Assertions that health care is a “right” are simply incorrect. It’s not in the Constitution and it’s not someone’s “right” if I have to work to pay for it.
Finally, the preferences explicitly shown for trial lawyers and union members, “Obama Buddies,” were offensive. A sad showing indeed. This was not “government of the people, by the people,” but rather just a few people imposing their values on the rest of the people.
In order to remain financially solvent, the compensation that a firm can pay is limited to the revenue that a worker can add to the firm’s operation. In simple terms, a company cannot stay in business paying workers more than the revenue they generate for the firm. Compensation can then be divided between cash take-home pay and benefits and taxes. If you are worth $50,000 a year and have benefits and health care costs rise, it is hard to keep paying you the same take-home cash. This is the pressure that employers and employees face. But this bill does nothing to reduce costs by producing more efficient health care decisions. Instead, $500 billion in benefits have to be taken from the elderly while those who buy their own more expensive insurance must pay penalties. This is “rationing,” not “rationalizing” the health care market.

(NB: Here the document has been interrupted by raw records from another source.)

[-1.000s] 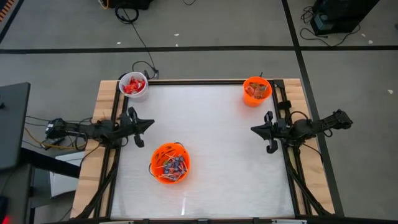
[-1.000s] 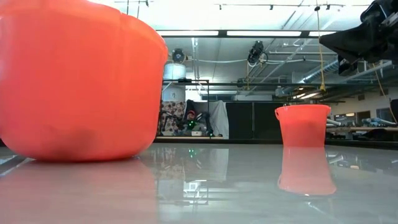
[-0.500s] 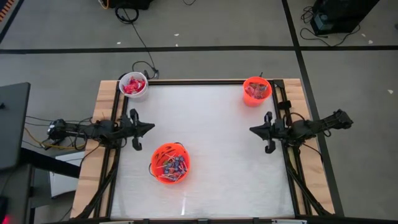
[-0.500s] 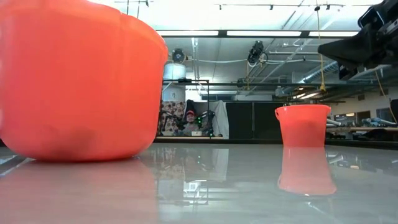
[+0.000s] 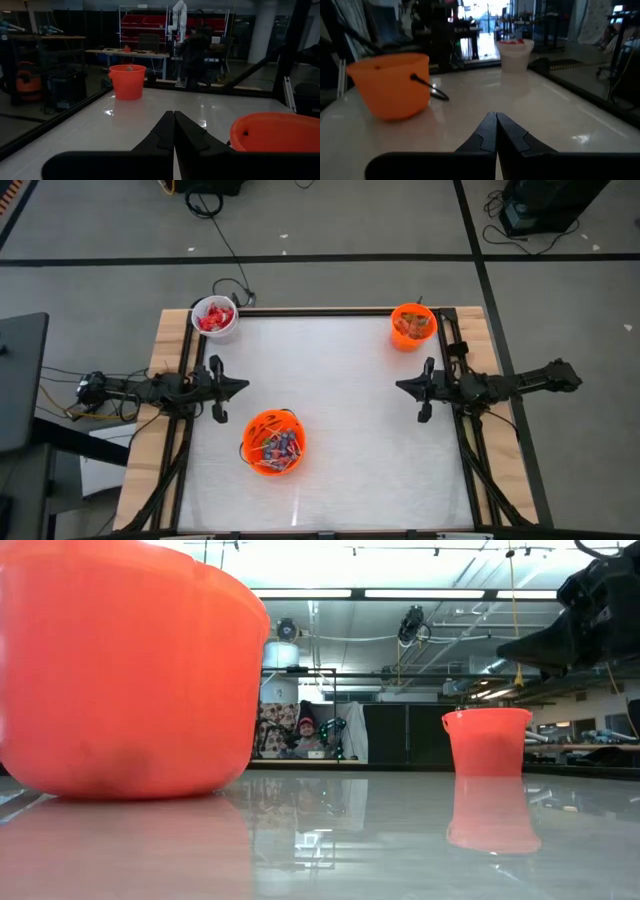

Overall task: Sort candy by brand, put in halloween buckets
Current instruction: Return to Home Position

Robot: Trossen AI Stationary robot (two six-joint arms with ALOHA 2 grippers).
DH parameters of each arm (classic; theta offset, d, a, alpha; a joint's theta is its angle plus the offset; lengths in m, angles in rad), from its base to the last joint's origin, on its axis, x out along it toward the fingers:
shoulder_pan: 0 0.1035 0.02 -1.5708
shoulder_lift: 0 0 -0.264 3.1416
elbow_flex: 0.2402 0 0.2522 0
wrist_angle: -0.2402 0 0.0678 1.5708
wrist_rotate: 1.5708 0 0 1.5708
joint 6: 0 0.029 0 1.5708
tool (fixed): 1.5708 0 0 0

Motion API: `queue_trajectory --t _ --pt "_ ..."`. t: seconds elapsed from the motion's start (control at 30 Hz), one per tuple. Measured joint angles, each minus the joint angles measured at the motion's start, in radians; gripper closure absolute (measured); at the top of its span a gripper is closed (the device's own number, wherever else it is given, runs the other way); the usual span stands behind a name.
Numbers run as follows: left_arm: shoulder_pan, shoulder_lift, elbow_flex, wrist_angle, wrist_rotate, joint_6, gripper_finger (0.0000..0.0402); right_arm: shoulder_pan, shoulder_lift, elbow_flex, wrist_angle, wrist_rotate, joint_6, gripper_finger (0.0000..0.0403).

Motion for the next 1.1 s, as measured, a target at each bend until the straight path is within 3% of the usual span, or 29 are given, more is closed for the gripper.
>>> queue_trajectory --t 0.33,1.1 --pt "0.000 0.000 0.000 0.012 -0.001 -0.004 0.0390 -0.007 0.065 0.000 0.005 0.001 0.053 0.0377" --pt "0.000 0.000 0.000 0.016 -0.002 -0.002 0.0390 -0.010 0.065 0.000 0.027 0.017 0.176 0.0377"
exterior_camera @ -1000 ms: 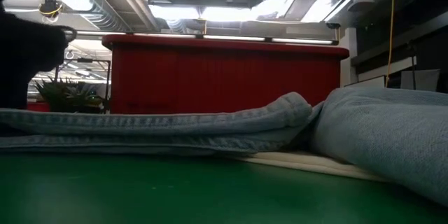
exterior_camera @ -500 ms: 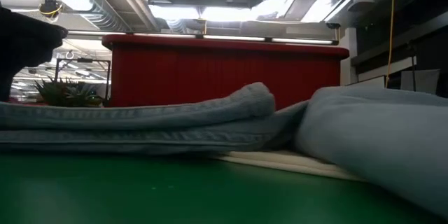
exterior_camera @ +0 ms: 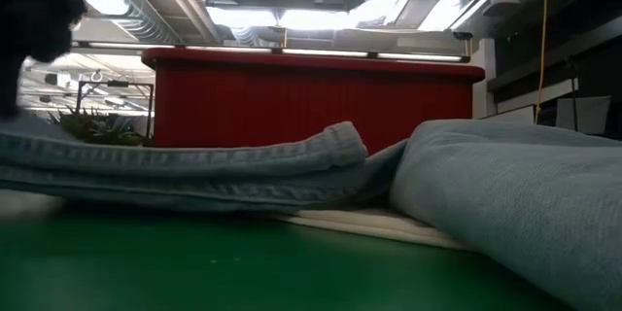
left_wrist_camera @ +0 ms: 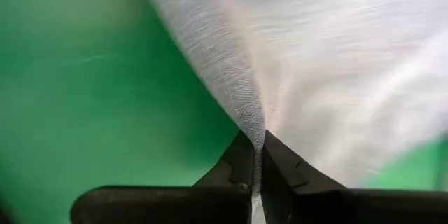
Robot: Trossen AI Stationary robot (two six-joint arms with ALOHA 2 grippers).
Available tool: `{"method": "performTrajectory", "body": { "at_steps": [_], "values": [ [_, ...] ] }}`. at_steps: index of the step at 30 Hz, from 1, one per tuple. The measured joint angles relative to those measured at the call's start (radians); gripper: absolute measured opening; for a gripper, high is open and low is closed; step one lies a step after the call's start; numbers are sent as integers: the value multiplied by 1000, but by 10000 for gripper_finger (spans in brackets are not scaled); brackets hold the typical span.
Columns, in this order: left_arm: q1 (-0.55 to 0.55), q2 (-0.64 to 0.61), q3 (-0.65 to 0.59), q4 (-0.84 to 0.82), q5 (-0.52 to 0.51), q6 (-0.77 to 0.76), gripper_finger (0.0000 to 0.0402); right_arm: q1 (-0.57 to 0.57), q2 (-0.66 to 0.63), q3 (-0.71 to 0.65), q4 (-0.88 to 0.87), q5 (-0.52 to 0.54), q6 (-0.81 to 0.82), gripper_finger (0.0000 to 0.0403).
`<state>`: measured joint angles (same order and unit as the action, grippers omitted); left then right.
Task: Fold laundry
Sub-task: Fold the light blue pants
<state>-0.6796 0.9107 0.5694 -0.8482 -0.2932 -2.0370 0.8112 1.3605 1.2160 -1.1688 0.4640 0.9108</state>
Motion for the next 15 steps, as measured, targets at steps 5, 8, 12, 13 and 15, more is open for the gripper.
{"method": "performTrajectory", "body": {
  "at_steps": [5,8,12,13,15],
  "values": [
    [0,0,122,3,-120,74,1,0,0,0,1,0,0,5],
    [2,13,195,24,-223,134,1,0,0,0,2,0,0,5],
    [35,45,262,153,-353,280,0,0,0,0,21,0,0,5],
    [51,60,271,203,-375,325,0,0,0,0,27,0,0,5],
    [86,93,278,323,-406,423,0,0,0,0,34,0,0,5]
  ]
}}
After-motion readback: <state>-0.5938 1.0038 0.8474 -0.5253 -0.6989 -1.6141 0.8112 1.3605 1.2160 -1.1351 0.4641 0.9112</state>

Bottom line, this legislation does nothing to make the health care system operate more efficiently, which is the “reform” that people wanted. Instead, it brings in millions of new “dependents,” those who will look to government for more handouts and vote for them (hang on for immigration reform, 12 million more votes). Furthermore, it manages to raise the health care bill for the country to be paid for by private-sector workers (unless you get a union “break”– stay tuned).
To be sure, many will like the “no pre-existing conditions” provisions and keeping “kids” (?) on the family policy until age 26 (guaranteed to raise health care costs). But these mandates, government definitions of “acceptable coverage” and the penalty structures are likely leading us to a single-payer, government-controlled health care system that will be rife with rationing. (How else, for starters, can we cut $500 billion out of Medicare?)
In the meantime, enjoy paying for the 16,000 new IRS “enforcers” out of your income. And here’s my confident forecast: there will be more taxes to come.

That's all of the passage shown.